Sí, son pruebas muy duras que nos ha tocado hoy enfrentar y que habremos de superar con la ayuda de Dios. Cuidarnos es nuestro compromiso con Dios, porque de nuestros cuidados dependerá no solo defender nuestra vida, sino la de otros seres al no propagar el contagio.

Hemos visto la soberbia de algunos mandatarios –como el nuestro- que en lugar de transmitir un mensaje de serenidad incitaba, con sus actitudes ridículas y absurdas, a salir, a disfrutar y hacer todo lo que la propia Organización Mundial de la Salud proponía evitar.

Creemos saber por qué la actuación poco responsable del Presidente ante un problema que ya se veía venir: no había material y equipo en hospitales, como tampoco entrenamiento al personal que atendería a los pacientes infectados.

El material que se iba a requerir para la atención de enfermos en nuestro país fue vendido a China y recientemente –cuando el problema ya estaba en México –comprado al país asiático, a mayor precio,

En un desprecio total a la vida de los demás, a las instituciones que todos los mexicanos construimos –porque no fueron nada más gobiernos anteriores- se ha pretendido evidenciar las carencias existentes. ¿Qué se ha hecho para tenerlas en mejores condiciones? No solo se han “dejado caer”, sino se ha puesto en riesgo la vida del personal de salud que ha arriesgado su vida para salvar la de sus pacientes.

El mensaje en televisión que envía el senador Ricardo Monreal me pareció realmente patético. Nos pide a “no dejar solo al Presidente”. Pone como ejemplo a figuras de talla internacional (Bill Gate, Lady Gaga y más) que han donado millones de dólares para compra de respiradores y lo que se requiera. Seguramente ellos están con su dinero comprando el material o dándolo a instituciones confiables.
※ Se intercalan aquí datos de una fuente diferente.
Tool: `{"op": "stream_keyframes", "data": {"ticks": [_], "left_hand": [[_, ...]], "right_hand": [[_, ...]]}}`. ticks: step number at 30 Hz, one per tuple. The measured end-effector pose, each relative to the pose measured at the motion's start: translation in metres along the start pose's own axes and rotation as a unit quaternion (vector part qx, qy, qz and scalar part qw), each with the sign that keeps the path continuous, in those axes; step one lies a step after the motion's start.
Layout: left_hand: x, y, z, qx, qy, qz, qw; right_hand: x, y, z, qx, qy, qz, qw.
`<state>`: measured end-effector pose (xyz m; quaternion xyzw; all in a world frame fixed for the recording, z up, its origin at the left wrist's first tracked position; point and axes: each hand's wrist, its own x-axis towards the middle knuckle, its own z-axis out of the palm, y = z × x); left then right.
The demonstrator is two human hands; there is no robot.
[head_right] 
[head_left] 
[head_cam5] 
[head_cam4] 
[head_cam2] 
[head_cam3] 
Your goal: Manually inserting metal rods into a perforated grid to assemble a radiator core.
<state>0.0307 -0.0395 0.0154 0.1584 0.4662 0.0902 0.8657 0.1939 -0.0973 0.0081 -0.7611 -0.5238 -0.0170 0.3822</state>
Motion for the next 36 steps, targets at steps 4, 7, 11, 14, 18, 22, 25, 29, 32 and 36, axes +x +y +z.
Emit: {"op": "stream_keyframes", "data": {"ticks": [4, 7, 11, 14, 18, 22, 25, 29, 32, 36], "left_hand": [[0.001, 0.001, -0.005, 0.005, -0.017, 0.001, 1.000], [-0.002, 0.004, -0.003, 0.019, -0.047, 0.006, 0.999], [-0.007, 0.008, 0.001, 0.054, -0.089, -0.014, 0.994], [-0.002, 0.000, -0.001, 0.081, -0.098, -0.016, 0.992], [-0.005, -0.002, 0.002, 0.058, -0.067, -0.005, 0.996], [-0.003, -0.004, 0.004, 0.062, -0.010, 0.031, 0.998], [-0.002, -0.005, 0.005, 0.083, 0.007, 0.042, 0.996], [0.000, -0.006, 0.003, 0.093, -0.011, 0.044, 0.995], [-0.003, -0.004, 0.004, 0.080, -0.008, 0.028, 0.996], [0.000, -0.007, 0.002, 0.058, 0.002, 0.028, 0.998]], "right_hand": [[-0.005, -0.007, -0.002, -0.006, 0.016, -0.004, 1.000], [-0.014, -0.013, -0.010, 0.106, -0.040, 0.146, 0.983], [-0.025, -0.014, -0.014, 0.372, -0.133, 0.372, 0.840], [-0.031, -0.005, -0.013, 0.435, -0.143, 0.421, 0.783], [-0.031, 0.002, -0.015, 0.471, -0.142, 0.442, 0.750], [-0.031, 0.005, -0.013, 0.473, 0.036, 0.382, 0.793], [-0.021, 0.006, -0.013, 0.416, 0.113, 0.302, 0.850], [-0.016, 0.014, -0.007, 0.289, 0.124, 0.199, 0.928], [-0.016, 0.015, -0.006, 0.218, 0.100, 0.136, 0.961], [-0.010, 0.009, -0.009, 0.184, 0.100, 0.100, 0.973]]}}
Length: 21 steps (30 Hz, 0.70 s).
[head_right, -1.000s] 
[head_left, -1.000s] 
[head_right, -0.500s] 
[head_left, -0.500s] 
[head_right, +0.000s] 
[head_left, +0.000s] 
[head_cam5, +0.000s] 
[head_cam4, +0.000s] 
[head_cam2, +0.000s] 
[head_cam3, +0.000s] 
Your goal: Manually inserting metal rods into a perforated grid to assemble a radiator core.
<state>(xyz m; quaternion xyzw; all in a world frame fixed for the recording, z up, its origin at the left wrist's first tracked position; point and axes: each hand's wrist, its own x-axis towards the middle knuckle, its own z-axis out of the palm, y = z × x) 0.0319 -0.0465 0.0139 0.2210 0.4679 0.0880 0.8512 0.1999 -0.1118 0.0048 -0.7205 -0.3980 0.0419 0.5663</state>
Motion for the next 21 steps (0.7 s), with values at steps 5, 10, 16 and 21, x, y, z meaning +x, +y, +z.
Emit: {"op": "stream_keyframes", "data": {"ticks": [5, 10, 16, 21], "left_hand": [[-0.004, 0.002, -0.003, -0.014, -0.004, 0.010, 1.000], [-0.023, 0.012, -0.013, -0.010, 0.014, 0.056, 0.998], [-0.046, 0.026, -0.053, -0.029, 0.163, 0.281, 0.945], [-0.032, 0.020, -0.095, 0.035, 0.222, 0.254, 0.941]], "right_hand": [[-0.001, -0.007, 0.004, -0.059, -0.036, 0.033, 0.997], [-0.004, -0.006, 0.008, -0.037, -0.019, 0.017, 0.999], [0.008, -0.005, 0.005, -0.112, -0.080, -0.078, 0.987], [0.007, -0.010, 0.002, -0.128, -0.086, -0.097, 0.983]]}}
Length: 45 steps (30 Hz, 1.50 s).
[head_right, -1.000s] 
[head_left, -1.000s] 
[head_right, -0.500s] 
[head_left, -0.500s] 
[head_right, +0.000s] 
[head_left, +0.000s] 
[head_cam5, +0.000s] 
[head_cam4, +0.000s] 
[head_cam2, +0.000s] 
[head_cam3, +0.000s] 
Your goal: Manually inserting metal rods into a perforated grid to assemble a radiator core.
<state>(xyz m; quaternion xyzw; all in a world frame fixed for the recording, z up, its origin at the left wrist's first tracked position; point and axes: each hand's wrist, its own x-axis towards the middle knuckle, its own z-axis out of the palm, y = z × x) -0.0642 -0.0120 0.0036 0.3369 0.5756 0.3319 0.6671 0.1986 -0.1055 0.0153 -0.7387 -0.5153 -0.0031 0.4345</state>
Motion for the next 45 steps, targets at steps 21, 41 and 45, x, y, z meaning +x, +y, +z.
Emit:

En México, tenemos un gobernante que no solo expuso a los ciudadanos, porque “aquí no iba a llegar la pan-de-mia” ¿recuerda el tono burlón en una mañanera?, sino que ha dejado a una clase media indefensa, con un mensaje claro de “arréglense como puedan”.

Para López Obrador primero están sus proyectos, producto de su soberbia y egoísmo.

Les ha cerrado las puertas a los empresarios con pequeñas y medianas empresas que dan trabajo a miles o millones de mexicanos. Mientras en otros países están preocupados y se están ocupando para enfrentar la situación económica que se avecina, en el nuestro se deja desprotegido al trabajador.

Pese a lo que pida el senador Monreal, al Presidente no se le puede ayudar, lo hizo como candidato y lo sigue haciendo como presidente, mostrando un desprecio total por un sector muy importante ya existente, que utilizó para satisfacer su ego en sus programas sociales.

Dispuso de algo importante para dárselo a su clientela electoral con al que siente más compromiso que con enfermos de cáncer, por ejemplo, sigue empeñado en hacer campaña que en gobernar para todos los mexicanos.

El cargo de Presidente de la República es una gran oportunidad para SERVIR sin distinciones. Lamentable para el país que al llegar al poder se les olvida para qué fueron electos y esta no es la excepción. Hoy más que nunca México nos necesita a todos y confió en Dios que saldremos adelante.

La crisis nos deja una gran enseñanza. Repito, Dios no se equivoca, jamás. Nos ha permitido valorar o revalorar lo que realmente tiene importancia. Apreciamos lo bello que es vivir por lo que hay que cuidarnos siempre. Agradecidos por contar con una familia y también por darnos cuenta muy pronto dela clase de individuos que hoy están haciendo política.